Where the word "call" appears in a line below, copy the whole line.

(Dataset section):
==========

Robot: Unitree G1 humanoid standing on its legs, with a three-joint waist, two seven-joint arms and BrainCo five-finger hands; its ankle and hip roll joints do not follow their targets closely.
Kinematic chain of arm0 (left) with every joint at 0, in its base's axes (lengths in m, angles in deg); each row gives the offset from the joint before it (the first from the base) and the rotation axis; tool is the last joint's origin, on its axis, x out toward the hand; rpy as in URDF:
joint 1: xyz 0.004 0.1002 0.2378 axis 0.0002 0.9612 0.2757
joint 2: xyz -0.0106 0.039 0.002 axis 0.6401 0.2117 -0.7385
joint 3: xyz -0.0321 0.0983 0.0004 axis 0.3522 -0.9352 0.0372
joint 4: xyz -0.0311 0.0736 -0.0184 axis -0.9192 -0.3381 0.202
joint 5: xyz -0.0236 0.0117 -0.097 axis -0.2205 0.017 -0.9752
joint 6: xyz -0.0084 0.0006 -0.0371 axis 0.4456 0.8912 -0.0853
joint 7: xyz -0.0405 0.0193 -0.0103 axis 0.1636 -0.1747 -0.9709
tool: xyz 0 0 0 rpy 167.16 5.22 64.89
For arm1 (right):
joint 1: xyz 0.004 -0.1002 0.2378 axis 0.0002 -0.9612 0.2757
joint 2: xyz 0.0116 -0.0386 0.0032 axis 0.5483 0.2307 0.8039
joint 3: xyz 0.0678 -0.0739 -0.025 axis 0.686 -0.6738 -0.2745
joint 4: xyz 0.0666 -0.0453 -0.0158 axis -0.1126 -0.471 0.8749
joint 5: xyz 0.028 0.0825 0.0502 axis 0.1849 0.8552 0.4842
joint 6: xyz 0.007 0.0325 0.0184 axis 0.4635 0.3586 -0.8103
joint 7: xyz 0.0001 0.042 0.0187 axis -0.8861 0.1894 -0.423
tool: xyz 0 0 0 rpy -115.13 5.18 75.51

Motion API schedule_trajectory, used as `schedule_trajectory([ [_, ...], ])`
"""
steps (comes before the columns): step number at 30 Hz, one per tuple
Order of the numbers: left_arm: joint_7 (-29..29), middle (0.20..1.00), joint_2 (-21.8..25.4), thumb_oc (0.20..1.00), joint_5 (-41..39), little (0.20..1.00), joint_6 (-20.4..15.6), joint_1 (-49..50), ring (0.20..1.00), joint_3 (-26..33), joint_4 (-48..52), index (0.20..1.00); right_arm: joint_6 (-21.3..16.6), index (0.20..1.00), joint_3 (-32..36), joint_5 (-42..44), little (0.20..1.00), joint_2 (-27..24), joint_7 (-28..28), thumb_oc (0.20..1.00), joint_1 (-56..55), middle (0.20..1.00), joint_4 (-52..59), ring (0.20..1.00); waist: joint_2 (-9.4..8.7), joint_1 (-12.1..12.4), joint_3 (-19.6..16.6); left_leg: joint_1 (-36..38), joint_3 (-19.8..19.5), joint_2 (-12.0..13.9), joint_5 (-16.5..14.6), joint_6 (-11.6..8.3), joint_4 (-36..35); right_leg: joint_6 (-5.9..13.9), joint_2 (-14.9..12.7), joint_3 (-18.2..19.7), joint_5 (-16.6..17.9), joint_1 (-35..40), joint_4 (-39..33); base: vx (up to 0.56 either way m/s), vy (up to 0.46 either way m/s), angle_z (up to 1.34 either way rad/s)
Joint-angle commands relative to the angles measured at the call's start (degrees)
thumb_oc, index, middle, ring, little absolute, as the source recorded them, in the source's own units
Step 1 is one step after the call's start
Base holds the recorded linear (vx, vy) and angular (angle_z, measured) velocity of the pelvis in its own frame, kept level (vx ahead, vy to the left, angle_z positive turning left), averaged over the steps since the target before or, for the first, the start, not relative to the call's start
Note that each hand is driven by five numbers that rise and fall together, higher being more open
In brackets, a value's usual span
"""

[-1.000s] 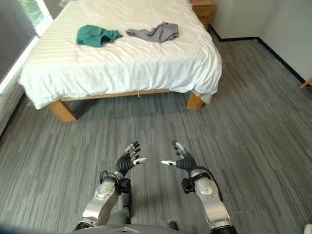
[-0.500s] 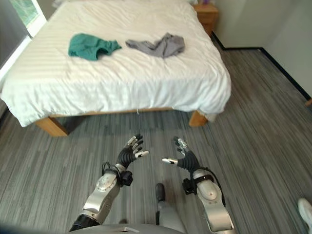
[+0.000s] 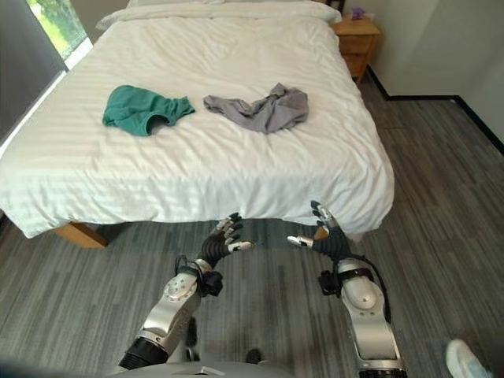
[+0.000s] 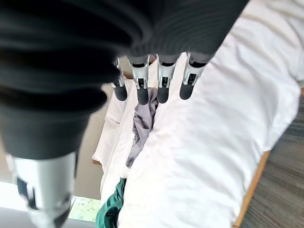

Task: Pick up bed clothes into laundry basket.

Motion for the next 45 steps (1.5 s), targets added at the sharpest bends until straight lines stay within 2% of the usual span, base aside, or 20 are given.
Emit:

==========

(Response area):
Joint-angle commands relative to the angles measured at the call's start (degrees)
Step 1 is one step after the call's start
Base holds the recorded linear (vx, vy) and angular (angle_z, measured) velocity of the pelvis in its own frame, kept level (vx ahead, vy to the left, angle_z positive turning left), averaged over the steps since the target before or, for the first, the start, not relative to the call's start

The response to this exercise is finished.